Exercise:
All of the data below needs to be set down again, exactly as shown.

Data below:

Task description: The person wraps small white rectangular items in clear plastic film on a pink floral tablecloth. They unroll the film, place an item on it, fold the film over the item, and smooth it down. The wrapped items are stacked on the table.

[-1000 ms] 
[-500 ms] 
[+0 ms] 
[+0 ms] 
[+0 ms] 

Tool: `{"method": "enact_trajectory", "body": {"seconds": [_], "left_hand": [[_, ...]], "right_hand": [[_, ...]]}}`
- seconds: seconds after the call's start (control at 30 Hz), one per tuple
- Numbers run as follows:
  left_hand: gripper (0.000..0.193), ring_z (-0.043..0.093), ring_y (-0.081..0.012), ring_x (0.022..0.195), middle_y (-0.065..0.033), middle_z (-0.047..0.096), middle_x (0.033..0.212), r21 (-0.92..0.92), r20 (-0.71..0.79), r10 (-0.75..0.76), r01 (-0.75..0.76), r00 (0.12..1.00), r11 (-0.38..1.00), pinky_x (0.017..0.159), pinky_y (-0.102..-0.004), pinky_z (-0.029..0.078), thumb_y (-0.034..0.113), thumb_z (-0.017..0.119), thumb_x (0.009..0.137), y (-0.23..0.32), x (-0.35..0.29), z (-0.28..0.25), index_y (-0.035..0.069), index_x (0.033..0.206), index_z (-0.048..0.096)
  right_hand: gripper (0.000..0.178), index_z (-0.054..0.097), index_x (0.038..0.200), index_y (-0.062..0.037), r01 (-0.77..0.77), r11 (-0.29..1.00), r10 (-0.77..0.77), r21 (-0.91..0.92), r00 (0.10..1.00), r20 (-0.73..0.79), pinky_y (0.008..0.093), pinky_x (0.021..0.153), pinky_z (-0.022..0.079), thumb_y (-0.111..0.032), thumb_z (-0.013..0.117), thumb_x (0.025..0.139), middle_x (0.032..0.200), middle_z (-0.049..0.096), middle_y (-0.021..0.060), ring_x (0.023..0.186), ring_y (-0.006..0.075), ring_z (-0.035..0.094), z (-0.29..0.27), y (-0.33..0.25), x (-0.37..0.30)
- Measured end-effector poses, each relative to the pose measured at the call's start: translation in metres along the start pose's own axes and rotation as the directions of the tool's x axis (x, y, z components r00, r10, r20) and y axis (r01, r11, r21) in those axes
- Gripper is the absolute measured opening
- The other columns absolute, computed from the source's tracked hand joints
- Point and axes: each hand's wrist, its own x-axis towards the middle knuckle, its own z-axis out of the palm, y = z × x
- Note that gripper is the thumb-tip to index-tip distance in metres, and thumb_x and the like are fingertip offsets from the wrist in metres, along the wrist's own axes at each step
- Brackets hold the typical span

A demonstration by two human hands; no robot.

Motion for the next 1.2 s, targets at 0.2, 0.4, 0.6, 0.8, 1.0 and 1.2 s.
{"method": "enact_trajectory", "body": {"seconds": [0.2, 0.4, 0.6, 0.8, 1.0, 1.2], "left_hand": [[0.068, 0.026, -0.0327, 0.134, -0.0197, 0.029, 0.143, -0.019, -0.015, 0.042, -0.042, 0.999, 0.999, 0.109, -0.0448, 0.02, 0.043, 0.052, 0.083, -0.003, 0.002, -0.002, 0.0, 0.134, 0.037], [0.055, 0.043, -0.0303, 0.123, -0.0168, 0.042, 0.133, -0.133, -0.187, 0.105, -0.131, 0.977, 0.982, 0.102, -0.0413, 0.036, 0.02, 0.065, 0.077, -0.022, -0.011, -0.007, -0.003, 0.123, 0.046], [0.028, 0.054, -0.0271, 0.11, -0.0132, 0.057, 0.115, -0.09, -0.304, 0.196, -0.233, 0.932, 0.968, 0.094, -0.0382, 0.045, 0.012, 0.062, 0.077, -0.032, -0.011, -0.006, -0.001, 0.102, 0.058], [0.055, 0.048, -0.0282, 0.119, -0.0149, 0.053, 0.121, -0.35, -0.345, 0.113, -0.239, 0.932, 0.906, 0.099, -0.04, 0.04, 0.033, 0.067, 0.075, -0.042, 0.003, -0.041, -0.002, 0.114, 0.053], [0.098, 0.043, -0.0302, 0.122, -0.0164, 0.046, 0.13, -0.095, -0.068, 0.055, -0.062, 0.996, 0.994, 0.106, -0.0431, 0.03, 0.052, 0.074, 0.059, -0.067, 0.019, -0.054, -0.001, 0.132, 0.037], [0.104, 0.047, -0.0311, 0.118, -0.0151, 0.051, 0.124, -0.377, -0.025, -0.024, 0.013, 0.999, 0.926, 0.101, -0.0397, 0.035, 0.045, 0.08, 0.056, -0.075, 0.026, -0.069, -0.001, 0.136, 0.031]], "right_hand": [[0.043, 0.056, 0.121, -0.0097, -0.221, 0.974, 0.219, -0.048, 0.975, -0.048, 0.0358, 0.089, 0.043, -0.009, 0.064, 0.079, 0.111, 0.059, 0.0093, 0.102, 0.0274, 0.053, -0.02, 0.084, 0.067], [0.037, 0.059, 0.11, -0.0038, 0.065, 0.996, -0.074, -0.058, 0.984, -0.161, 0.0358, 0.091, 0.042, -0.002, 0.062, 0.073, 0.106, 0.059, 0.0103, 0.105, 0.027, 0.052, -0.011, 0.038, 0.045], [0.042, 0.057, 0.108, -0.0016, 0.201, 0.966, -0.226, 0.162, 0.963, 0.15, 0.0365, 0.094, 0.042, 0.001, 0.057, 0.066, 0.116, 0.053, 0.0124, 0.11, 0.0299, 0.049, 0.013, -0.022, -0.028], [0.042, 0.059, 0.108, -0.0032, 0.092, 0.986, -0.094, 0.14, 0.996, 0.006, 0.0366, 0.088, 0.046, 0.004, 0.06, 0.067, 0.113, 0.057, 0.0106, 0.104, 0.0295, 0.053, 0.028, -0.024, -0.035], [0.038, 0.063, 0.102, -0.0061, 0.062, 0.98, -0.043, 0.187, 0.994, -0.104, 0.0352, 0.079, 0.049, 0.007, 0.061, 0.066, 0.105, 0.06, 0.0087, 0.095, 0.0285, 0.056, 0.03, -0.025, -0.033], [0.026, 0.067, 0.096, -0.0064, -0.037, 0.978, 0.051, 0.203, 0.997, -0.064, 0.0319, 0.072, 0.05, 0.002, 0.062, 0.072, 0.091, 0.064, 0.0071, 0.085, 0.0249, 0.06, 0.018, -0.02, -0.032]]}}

Solution for this task:
Task description: The person wraps small white rectangular items in clear plastic film on a pink floral tablecloth. They unroll the film, place an item on it, fold the film over the item, and smooth it down. The wrapped items are stacked on the table.

[-1000 ms] 
[-500 ms] 
[+0 ms] 
[+0 ms] 
[+0 ms] 

Tool: `{"method": "enact_trajectory", "body": {"seconds": [_], "left_hand": [[_, ...]], "right_hand": [[_, ...]]}}`
- seconds: seconds after the call's start (control at 30 Hz), one per tuple
- Numbers run as follows:
  left_hand: gripper (0.000..0.193), ring_z (-0.043..0.093), ring_y (-0.081..0.012), ring_x (0.022..0.195), middle_y (-0.065..0.033), middle_z (-0.047..0.096), middle_x (0.033..0.212), r21 (-0.92..0.92), r20 (-0.71..0.79), r10 (-0.75..0.76), r01 (-0.75..0.76), r00 (0.12..1.00), r11 (-0.38..1.00), pinky_x (0.017..0.159), pinky_y (-0.102..-0.004), pinky_z (-0.029..0.078), thumb_y (-0.034..0.113), thumb_z (-0.017..0.119), thumb_x (0.009..0.137), y (-0.23..0.32), x (-0.35..0.29), z (-0.28..0.25), index_y (-0.035..0.069), index_x (0.033..0.206), index_z (-0.048..0.096)
  right_hand: gripper (0.000..0.178), index_z (-0.054..0.097), index_x (0.038..0.200), index_y (-0.062..0.037), r01 (-0.77..0.77), r11 (-0.29..1.00), r10 (-0.77..0.77), r21 (-0.91..0.92), r00 (0.10..1.00), r20 (-0.73..0.79), pinky_y (0.008..0.093), pinky_x (0.021..0.153), pinky_z (-0.022..0.079), thumb_y (-0.111..0.032), thumb_z (-0.013..0.117), thumb_x (0.025..0.139), middle_x (0.032..0.200), middle_z (-0.049..0.096), middle_y (-0.021..0.060), ring_x (0.023..0.186), ring_y (-0.006..0.075), ring_z (-0.035..0.094), z (-0.29..0.27), y (-0.33..0.25), x (-0.37..0.30)
- Measured end-effector poses, each relative to the pose measured at the call's start: translation in metres along the start pose's own axes and rotation as the directions of the tool's x axis (x, y, z components r00, r10, r20) and y axis (r01, r11, r21) in those axes
- Gripper is the absolute measured opening
- The other columns absolute, computed from the source's tracked hand joints
- Point and axes: each hand's wrist, its own x-axis towards the middle knuckle, its own z-axis out of the palm, y = z × x
- Note that gripper is the thumb-tip to index-tip distance in metres, and thumb_x and the like are fingertip offsets from the wrist in metres, along the wrist's own axes at each step
- Brackets hold the typical span

A demonstration by two human hands; no robot.

Motion for the next 1.2 s, targets at 0.2, 0.4, 0.6, 0.8, 1.0 and 1.2 s.
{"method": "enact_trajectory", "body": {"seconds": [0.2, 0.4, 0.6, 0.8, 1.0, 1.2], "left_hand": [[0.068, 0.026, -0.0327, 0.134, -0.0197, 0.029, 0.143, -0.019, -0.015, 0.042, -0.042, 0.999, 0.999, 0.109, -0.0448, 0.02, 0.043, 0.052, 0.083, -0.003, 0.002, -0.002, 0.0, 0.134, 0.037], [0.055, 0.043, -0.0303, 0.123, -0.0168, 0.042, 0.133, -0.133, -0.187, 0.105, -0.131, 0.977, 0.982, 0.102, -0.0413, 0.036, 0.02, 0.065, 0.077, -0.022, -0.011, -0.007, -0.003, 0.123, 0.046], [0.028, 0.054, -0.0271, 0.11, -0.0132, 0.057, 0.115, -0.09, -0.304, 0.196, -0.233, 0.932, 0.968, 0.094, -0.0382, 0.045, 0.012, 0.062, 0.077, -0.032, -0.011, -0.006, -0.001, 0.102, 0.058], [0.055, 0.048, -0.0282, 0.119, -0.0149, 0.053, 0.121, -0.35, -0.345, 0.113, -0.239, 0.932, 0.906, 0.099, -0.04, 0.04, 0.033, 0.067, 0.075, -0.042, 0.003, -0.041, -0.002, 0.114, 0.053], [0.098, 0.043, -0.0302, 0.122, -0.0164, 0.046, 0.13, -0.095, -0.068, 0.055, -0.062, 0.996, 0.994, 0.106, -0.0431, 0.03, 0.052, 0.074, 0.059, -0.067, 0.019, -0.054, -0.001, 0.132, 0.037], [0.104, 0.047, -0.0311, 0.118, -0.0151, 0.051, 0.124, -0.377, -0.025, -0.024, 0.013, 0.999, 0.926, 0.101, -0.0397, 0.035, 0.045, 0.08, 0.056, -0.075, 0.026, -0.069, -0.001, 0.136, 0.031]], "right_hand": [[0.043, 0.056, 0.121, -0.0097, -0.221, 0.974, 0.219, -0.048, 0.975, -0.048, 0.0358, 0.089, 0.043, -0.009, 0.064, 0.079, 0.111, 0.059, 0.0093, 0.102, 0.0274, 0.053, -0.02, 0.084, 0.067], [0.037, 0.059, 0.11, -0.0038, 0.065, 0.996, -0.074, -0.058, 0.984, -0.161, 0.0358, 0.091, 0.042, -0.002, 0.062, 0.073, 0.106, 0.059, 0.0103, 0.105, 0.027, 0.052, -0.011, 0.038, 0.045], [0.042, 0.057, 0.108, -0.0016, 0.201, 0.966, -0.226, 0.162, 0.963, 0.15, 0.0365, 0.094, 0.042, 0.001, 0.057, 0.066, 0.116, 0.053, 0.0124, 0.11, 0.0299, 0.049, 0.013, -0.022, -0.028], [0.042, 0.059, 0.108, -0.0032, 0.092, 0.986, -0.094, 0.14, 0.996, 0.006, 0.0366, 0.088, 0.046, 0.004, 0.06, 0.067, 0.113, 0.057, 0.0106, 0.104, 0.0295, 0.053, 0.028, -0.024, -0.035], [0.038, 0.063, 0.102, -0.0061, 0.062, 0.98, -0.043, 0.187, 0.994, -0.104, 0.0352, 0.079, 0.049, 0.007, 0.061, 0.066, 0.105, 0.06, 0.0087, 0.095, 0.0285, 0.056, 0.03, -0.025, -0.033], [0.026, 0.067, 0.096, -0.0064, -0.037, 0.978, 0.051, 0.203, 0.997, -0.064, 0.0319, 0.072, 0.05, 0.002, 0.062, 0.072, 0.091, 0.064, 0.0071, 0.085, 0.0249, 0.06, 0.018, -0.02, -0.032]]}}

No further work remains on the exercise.